## Collected data:
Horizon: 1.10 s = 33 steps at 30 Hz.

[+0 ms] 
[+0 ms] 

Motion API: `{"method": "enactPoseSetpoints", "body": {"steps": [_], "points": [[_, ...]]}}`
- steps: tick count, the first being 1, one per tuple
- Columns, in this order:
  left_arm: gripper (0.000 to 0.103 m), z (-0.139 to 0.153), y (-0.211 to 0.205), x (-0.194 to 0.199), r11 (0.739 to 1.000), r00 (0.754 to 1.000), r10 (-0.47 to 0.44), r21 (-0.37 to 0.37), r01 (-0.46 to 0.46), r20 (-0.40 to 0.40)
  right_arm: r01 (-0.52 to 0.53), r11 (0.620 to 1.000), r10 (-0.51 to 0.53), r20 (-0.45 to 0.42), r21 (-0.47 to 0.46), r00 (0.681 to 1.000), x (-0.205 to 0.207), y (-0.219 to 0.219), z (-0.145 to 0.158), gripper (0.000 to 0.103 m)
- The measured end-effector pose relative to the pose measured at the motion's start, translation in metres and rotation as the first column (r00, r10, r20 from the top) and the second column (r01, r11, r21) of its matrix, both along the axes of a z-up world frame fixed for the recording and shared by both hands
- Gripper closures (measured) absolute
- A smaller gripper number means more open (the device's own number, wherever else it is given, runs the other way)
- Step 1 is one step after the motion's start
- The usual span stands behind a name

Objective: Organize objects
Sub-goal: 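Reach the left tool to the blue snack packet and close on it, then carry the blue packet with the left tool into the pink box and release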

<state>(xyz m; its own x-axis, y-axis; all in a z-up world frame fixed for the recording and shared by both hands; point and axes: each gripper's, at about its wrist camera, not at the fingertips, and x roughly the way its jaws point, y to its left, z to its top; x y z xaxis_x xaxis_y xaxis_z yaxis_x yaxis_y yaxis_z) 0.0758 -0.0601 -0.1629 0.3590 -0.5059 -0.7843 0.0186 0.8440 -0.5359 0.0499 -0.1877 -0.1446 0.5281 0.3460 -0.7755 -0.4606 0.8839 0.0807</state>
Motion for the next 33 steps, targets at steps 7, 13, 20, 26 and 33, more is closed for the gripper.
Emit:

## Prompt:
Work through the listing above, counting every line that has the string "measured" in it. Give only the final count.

## Answer section:
2